A terceira ação foi colaborar com abrigos poloneses para desenvolver atividades de capacitação, de empoderamento feminino, e atividades com as crianças. Um dos abrigos visitados tinha 420 pessoas e outro, que servia de ponto de parada no deslocamento, tinha 30 pessoas.

Como reestruturar a vida dessas pessoas?

Mariana explica que a entidade também se preocupa com reestruturar o caminho daqueles que foram atingidos pelo conflito. "Assim como já fazemos na Síria, pensamos na reestruturação. Porque após o conflito, o refugiado que volta não tem mais a sua casa. Os russos saquearam e bombardearam tudo para não ter mais comida para os ucranianos, nem hospitais. Então falta tudo nessas regiões. As organizações precisam se reerguer, as escolas precisam se reerguer. Isso nós estamos mapeando com quem está na Ucrânia", explica Mariana.

Mulheres estão sob risco

Os que não voltam ou que decidem reiniciar a vida em outros lugares, vivem sob medo. Depressão, falta de emprego, xenofobia e até risco de tráfico de mulheres e crianças fizeram parte dos relatos ouvidos pelas brasileiras.

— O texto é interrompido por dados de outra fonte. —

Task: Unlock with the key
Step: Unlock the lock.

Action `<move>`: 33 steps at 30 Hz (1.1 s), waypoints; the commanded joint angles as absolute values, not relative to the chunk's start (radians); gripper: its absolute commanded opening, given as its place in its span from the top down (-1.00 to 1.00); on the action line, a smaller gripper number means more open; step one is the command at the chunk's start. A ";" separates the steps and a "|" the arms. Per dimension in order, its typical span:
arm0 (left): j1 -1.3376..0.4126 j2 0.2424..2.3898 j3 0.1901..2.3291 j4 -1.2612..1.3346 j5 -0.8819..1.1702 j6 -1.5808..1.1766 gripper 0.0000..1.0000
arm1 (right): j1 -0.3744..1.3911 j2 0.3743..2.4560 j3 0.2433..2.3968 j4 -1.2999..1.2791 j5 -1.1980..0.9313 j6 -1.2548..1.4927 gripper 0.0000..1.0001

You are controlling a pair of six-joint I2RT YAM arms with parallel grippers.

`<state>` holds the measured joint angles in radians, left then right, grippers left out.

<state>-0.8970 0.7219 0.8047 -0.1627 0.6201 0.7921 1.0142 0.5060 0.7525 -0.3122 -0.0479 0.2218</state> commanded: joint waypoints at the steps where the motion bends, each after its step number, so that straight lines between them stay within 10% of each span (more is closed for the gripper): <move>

Em um dos abrigos uma mulher tentou suicídio após ver em uma rede de notícias a foto do marido morto. Foi assim que ela descobriu que tinha se tornado viúva. Ela foi salva pela rede de apoio que encontrou.

"Também ouvimos histórias tristes de mulheres e crianças que, no desespero, acabaram sendo levadas por traficantes. Eles agem à noite. Para muitas, a Polônia é um lugar de passagem, elas chegam já com a intenção de ir para a Itália ou para a Alemanha. Mas para isso precisam esperar o procedimento correto, os papéis para irem forma segura. É neste momento que os homens agem: dizem que tem um transporte para levá-las sem que esperem pela burocracia. Elas entram nesses carros e então não há mais notícias".

VVolunteer, plataforma brasileira de ação social e voluntária, que está em ação nas fronteiras da guerra, traz da crise humanitária do conflito - Fabio Kotinda - Fabio Kotinda
Fundadora da VVolunteer fala da vulnerabilidade a que mulheres em situação de guerra são submetidas
Imagem: Fabio Kotinda

Roberta Costa Abdanur relata que existe um outro problema dentro de uma sociedade patriarcal: a dificuldade de as mulheres serem integradas ao mercado de trabalho. "Antes de serem vistas como frágeis, elas são mulheres, são mães, profissionais. Não podemos rotulá-las apenas como refugiadas. Elas estão numa situação de refúgio devido à guerra, mas querem trabalhar", explica a especialista.

Para ela, a imagem que mais marcou neste conflito foi a de resiliência. Não apenas das que precisaram fugir de seu país, mas também das mulheres que abriram suas casas para receber essas pessoas ou desenvolveram projetos, como uma polonesa que criou uma escola para crianças e adolescentes com a grade curricular da Ucrânia:

"Essa motivação das mulheres da sociedade civil de se organizar e ajudar me surpreende e deixa mais esperançosa na humanidade. O brilho no olhar e ao mesmo tempo a preocupação de uma polonesa que criou a escola marcaram para todos nós", diz Roberta.

"A gente consegue ver nos olhos das crianças e também nos dos adultos que ao encontrar uma pessoa diferente, que fala outro idioma, eles querem estar próximos de nós, nos abraçar. Muitas nos davam as comidas que tinham, um pedaço de bolo, mesmo sabendo que não precisávamos. E não podíamos recusar, ou isso iria feri-las."